Le GEMVI dans les congrès

Gestion des bouffées vaso-motrices

Session du 24 novembre 2012

BOUFFEES DE CHALEUR : DE LA PHYSIO-PATHOLOGIE AUX MALADIES CARDIO-VASCULAIRES…
QUOI DE NEUF EN 2012 ?

Docteur Evelyne Drapier-Faure (Lyon)

Les troubles vaso-moteurs (TVM) de la période ménopausique affectent environ 75% des femmes en Europe et en Amérique du Nord.
Des données récentes incitent à considérer ces TVM, non plus comme un simple symptôme fonctionnel de la carence estrogénique mais comme un marqueur du risque cardio-vasculaire. Le mécanisme de cette association n'est pas élucidé à ce jour, en partie du fait de la connaissance très incomplète de la physiopathologie des TVM.

A) Physiopathologie des bouffées de chaleur (BC) : les points importants

- Les estrogènes:
C'est la variabilité ou la chute brutale des taux plasmatiques et non leur faible taux en post-ménopause qui serait à l'origine des réactions en cascade qui conduisent aux TVM. Leur taux plasmatique comparable chez les femmes symptomatiques et asymptomatiques suggère de manière indirecte l'existence d'un phénomène central.

- La zone de neutralité thermique:
Le(s) déclencheur(s) des TVM semble(nt) se situer dans la zone pré-optique de l'hypothalamus. Quand une déperdition thermique s'avère nécessaire pour maintenir la température centrale dans une zone dite de « neutralité thermique », des phénomènes de vasodilatation et de sudation apparaissent.
La zone de neutralité thermique est de 0,4° chez la femme sans TVM. Elle est presque nulle chez les femmes avec BC, leur seuil de sudation est donc abaissé.

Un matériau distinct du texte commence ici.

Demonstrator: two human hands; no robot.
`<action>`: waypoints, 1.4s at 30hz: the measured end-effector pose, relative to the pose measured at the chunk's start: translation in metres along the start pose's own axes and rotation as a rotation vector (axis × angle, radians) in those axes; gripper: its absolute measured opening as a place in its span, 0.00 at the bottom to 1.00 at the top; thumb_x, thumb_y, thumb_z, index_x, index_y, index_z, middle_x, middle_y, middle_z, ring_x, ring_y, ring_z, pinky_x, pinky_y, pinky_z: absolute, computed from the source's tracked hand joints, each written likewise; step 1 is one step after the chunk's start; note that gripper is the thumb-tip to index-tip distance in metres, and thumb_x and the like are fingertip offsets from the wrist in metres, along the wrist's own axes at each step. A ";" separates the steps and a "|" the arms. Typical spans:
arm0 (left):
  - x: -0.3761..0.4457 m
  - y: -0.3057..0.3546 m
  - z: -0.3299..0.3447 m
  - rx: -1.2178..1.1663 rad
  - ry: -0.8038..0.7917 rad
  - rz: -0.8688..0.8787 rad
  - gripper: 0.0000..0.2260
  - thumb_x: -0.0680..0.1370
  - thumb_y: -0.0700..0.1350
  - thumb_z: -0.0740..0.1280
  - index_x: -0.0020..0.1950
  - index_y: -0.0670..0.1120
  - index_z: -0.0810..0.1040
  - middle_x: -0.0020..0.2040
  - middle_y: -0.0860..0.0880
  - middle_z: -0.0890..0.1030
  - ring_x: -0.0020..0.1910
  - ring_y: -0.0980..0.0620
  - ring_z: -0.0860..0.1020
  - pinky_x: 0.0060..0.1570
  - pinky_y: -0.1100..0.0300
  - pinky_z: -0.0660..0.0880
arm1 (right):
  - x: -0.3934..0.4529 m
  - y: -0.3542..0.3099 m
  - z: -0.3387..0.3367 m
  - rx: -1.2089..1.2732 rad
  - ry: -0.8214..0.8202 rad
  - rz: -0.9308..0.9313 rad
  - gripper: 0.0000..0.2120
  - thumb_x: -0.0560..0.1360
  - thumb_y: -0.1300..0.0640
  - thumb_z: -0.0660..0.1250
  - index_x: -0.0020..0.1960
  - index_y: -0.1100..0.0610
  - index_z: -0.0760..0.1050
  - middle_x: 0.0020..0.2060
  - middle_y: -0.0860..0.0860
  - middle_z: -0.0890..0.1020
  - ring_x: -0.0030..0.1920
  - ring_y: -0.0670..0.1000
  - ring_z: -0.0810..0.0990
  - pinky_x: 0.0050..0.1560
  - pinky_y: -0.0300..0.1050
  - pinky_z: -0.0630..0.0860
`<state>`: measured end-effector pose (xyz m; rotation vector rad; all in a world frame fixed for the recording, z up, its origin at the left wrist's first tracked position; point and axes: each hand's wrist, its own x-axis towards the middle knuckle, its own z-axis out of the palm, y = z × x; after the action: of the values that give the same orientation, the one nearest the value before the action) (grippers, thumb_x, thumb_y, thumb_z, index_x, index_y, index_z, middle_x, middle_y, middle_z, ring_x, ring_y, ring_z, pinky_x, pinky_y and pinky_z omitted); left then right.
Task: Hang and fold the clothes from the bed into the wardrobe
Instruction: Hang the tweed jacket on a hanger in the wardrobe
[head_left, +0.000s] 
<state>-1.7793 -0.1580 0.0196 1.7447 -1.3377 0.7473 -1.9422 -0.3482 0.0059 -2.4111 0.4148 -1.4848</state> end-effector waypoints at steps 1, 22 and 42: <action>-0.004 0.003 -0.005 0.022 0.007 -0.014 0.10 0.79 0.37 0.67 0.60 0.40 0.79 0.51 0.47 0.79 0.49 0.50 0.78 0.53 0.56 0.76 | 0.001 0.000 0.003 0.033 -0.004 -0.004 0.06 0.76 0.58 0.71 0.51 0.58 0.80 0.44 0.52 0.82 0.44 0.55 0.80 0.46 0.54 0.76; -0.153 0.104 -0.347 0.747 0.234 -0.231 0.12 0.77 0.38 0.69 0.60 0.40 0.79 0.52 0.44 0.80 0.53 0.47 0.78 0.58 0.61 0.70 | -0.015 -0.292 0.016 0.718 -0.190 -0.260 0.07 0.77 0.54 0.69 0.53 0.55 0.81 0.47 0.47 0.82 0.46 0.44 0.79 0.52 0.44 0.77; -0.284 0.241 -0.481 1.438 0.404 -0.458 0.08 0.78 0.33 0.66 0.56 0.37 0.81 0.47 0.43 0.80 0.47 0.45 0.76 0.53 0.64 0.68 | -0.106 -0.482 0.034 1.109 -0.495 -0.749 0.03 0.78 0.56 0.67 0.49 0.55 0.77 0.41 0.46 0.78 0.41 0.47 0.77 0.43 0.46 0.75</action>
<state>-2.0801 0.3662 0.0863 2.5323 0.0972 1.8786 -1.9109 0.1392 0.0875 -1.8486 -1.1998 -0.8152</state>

- Le système sympathique :
La norépinéphrine (NEP). La clonidine, agoniste des récepteurs alpha-adrénergiques, réduit l'activation sympathique du système nerveux central et diminue les TVM. A contrario, la yohimbine, antagoniste des récepteurs béta-2 adrénergiques, accroît l'activité du système sympathique (augmente la libération de NEP) et provoque des TVM.

- La sérotonine:
Le blocage des récepteurs 5-HT2a par la mirtazapine réduit la fréquence et la sévérité des BC. A contrario, l'activation de ces mêmes récepteurs par la méta-chlorphénylpipérazine induit sueurs, palpitations et BC.

- La vasodilatation périphérique:
Le système vasculaire périphérique reçoit des signaux via les neurones cholinergiques sympathiques pour déclencher les phénomènes de vasodilatation.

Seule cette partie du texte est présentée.